Exercise instructions: Please reproduce all of the data below exactly, leaving each picture out.

»»

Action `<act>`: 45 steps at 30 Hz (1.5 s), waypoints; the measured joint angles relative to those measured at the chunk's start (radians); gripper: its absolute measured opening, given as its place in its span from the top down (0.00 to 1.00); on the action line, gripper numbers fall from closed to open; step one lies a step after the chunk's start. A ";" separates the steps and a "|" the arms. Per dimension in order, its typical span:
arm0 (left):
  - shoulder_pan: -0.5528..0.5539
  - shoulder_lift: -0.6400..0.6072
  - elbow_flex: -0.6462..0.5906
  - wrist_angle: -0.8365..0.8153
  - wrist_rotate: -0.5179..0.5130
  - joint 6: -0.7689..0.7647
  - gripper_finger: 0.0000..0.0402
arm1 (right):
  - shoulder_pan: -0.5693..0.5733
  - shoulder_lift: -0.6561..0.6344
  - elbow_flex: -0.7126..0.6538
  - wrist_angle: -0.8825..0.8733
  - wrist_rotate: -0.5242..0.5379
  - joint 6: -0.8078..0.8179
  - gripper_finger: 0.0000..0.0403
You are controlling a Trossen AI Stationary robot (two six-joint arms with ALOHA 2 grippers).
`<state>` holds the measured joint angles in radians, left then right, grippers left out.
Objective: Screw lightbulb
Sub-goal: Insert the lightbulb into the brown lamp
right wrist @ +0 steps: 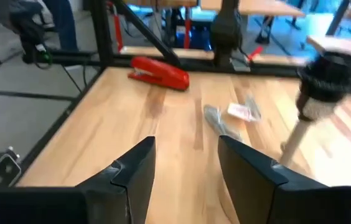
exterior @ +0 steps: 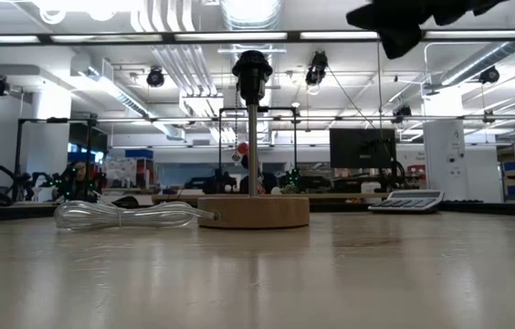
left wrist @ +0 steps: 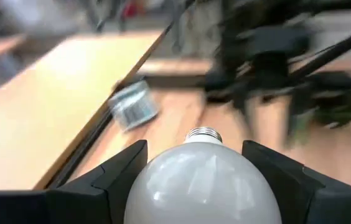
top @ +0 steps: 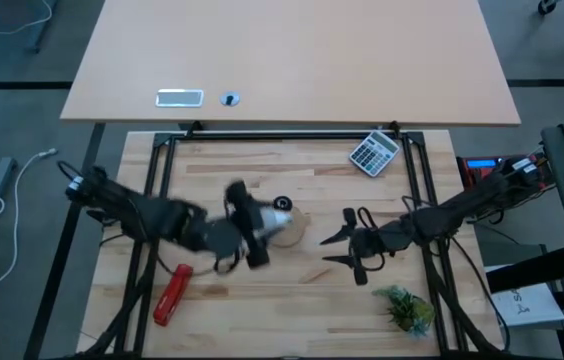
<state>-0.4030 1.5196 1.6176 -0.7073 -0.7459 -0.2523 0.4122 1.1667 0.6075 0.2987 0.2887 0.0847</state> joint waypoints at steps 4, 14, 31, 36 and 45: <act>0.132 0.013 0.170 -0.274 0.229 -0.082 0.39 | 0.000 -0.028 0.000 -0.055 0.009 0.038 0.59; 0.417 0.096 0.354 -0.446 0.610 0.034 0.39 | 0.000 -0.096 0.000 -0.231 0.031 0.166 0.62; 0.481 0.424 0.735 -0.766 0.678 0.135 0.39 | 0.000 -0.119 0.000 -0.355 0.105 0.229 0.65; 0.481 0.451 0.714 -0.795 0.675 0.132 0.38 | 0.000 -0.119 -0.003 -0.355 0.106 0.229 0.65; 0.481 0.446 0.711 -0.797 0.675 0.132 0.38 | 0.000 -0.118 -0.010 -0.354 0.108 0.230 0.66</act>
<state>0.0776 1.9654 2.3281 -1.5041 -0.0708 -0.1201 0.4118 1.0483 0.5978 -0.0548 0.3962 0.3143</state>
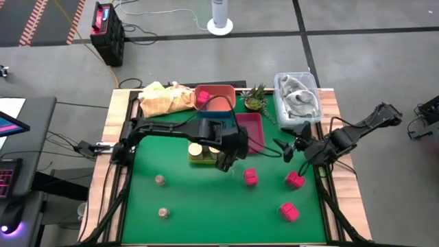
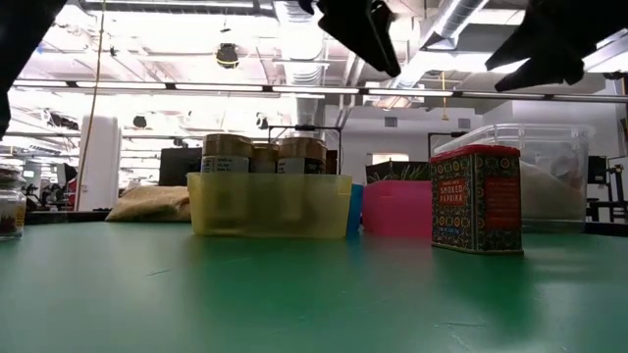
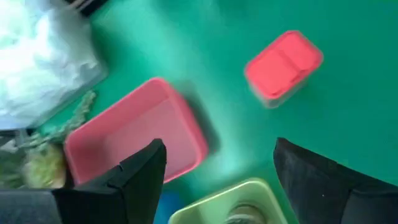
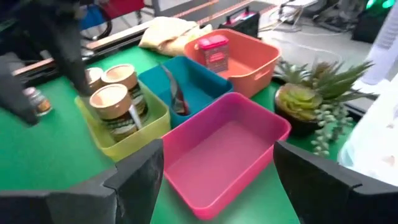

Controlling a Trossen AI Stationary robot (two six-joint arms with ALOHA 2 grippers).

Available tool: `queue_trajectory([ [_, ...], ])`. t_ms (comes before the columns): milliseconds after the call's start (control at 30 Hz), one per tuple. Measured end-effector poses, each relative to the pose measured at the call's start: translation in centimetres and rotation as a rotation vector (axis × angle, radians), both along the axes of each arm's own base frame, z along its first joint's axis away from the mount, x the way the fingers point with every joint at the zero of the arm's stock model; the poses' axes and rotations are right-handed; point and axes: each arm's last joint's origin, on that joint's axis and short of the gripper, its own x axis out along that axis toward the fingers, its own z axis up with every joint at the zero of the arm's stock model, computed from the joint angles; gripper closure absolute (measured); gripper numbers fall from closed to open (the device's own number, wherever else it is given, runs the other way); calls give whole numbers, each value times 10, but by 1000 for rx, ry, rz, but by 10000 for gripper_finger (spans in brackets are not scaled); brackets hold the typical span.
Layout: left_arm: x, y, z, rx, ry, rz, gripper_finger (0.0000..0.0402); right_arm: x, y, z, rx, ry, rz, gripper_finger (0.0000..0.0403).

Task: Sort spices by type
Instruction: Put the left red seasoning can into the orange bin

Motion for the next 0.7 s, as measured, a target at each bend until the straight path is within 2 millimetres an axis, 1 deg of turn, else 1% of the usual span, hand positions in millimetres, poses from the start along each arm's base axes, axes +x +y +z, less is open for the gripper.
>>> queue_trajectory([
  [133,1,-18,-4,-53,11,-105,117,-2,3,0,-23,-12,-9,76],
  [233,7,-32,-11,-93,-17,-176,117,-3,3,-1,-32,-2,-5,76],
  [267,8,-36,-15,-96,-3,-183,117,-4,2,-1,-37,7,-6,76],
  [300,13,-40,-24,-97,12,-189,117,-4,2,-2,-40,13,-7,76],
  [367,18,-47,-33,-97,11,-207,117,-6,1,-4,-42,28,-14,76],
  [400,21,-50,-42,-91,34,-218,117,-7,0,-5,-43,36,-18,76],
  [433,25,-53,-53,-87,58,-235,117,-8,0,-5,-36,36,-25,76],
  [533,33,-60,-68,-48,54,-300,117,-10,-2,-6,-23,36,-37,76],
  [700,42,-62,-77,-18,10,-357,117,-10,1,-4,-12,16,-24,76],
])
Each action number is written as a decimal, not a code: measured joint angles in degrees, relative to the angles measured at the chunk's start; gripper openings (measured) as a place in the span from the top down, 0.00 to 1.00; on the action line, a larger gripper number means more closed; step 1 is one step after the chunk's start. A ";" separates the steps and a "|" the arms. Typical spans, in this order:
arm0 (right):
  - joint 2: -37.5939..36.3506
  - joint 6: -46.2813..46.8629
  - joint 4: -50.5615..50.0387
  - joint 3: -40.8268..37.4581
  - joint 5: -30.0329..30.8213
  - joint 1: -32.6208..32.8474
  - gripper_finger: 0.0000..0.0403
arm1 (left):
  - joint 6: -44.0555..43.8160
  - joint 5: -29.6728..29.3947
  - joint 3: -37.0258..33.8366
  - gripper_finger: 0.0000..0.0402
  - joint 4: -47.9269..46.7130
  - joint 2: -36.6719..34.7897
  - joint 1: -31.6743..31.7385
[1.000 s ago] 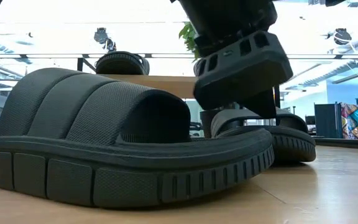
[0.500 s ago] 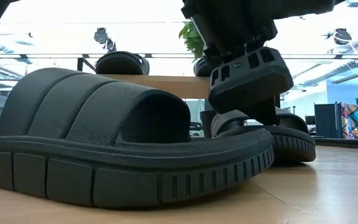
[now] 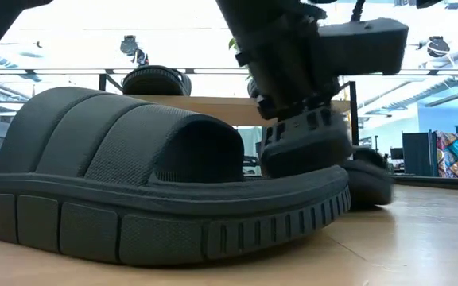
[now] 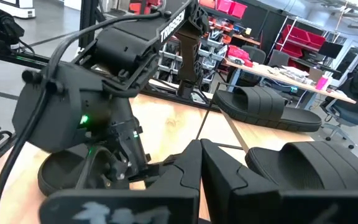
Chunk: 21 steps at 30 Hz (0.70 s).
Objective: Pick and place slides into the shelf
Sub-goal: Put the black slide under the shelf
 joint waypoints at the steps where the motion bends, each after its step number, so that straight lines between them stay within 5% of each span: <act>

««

Result of the exercise:
Action `<act>`: 45 steps at 30 Hz (1.5 s), waypoints; the measured joint angles relative to those measured at the chunk's start (radians); gripper: its absolute measured opening, given as its place in its span from the top down (0.00 to 1.00); on the action line, gripper numbers fall from closed to open; step one lies a step after the chunk's start. A ";" separates the steps and a "|" the arms. Per dimension in order, its typical span:
arm0 (left):
  - shoulder_pan: -0.5528..0.5539
  - shoulder_lift: -0.6400..0.6072
  - elbow_flex: -0.6462..0.5906
  - wrist_angle: -0.8365..0.8153
  - wrist_rotate: -0.5179..0.5130
  - joint 6: -0.7689..0.7647
  - gripper_finger: 0.0000..0.0402
arm1 (right):
  - shoulder_pan: -0.5693..0.5733
  - shoulder_lift: -0.6561..0.6344
  - elbow_flex: -0.7126..0.6538
  - wrist_angle: -0.8825..0.8733
  - wrist_rotate: -0.5242..0.5379
  - joint 6: -0.8078..0.8179
  - gripper_finger: 0.0000..0.0403
You are controlling a Trossen AI Stationary robot (two six-joint arms with ALOHA 2 grippers).
`<state>` holds the measured joint angles in radians, left then right, grippers left out.
Objective: Screw lightbulb
Sub-goal: Insert the lightbulb into the brown lamp
right wrist @ +0 steps: 
exterior @ +0 steps: 
left wrist @ +0 steps: 
top @ +0 steps: 
<state>-0.4030 1.5196 1.6176 -0.7073 -0.7459 -0.2523 0.4122 1.1667 0.6075 0.2987 0.2887 0.0847</state> joint waypoints at steps 4, 14, 31, 36 and 45: <act>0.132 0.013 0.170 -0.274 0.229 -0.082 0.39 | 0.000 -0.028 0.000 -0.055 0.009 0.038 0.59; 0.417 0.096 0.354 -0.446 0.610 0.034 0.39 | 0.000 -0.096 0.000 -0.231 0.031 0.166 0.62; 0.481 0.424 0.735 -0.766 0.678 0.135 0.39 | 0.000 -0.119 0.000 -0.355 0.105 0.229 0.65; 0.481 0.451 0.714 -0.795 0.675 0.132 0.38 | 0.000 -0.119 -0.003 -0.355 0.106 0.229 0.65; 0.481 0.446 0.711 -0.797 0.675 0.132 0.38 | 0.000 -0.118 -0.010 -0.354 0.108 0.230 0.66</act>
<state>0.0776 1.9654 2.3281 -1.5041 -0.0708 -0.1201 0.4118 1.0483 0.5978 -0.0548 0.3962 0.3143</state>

Controlling a Trossen AI Stationary robot (two six-joint arms with ALOHA 2 grippers).

Available tool: `queue_trajectory([ [_, ...], ])`. t_ms (comes before the columns): milliseconds after the call's start (control at 30 Hz), one per tuple. Measured end-effector poses, each relative to the pose measured at the call's start: translation in centimetres and rotation as a rotation vector (axis × angle, radians), both along the axes of each arm's own base frame, z along its first joint's axis away from the mount, x the way the fingers point with every joint at the zero of the arm's stock model; the poses' axes and rotations are right-handed; point and axes: each arm's last joint's origin, on that joint's axis and short of the gripper, its own x axis out along that axis toward the fingers, its own z axis up with every joint at the zero of the arm's stock model, computed from the joint angles; gripper closure absolute (measured); gripper numbers fall from closed to open (the device's own number, wherever else it is given, runs the other way); calls give whole numbers, each value times 10, but by 1000 for rx, ry, rz, but by 10000 for gripper_finger (spans in brackets are not scaled); brackets hold the typical span.
Layout: left_arm: x, y, z, rx, ry, rz, gripper_finger (0.0000..0.0402); right_arm: x, y, z, rx, ry, rz, gripper_finger (0.0000..0.0403).

Task: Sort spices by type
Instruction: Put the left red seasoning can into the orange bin

Motion for the next 0.7 s, as measured, a target at each bend until the straight path is within 2 millimetres an axis, 1 deg of turn, else 1% of the usual span, hand positions in millimetres, poses from the start along each arm's base axes, axes +x +y +z, less is open for the gripper.
>>> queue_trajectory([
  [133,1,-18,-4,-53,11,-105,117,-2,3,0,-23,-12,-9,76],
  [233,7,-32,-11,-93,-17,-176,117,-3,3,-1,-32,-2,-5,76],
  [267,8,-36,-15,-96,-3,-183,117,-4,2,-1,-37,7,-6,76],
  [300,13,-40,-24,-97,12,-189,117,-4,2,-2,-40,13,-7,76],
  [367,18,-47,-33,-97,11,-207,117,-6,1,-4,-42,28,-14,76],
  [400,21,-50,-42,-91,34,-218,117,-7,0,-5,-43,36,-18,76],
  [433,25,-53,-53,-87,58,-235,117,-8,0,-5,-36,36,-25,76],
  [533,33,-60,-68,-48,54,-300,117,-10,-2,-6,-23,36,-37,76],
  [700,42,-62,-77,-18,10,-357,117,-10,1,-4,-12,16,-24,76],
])
Each action number is written as a decimal, not a code: measured joint angles in degrees, relative to the angles measured at the chunk's start; gripper openings (measured) as a place in the span from the top down, 0.00 to 1.00; on the action line, a larger gripper number means more closed; step 1 is one step after the chunk's start. A ";" separates the steps and a "|" the arms. Typical spans, in this order:
arm0 (right):
  - joint 2: -37.5939..36.3506
  - joint 6: -46.2813..46.8629
  - joint 4: -50.5615..50.0387
  - joint 3: -40.8268..37.4581
  - joint 5: -30.0329..30.8213
  - joint 1: -32.6208..32.8474
  - gripper_finger: 0.0000..0.0403
arm1 (left):
  - joint 6: -44.0555..43.8160
  - joint 5: -29.6728..29.3947
  - joint 3: -37.0258..33.8366
  - gripper_finger: 0.0000..0.0402
  - joint 4: -47.9269..46.7130
  - joint 2: -36.6719..34.7897
  - joint 1: -31.6743..31.7385
[1.000 s ago] 
[0.500 s ago] 
[now] 
[now] 
Chunk: 21 steps at 30 Hz (0.70 s).
Objective: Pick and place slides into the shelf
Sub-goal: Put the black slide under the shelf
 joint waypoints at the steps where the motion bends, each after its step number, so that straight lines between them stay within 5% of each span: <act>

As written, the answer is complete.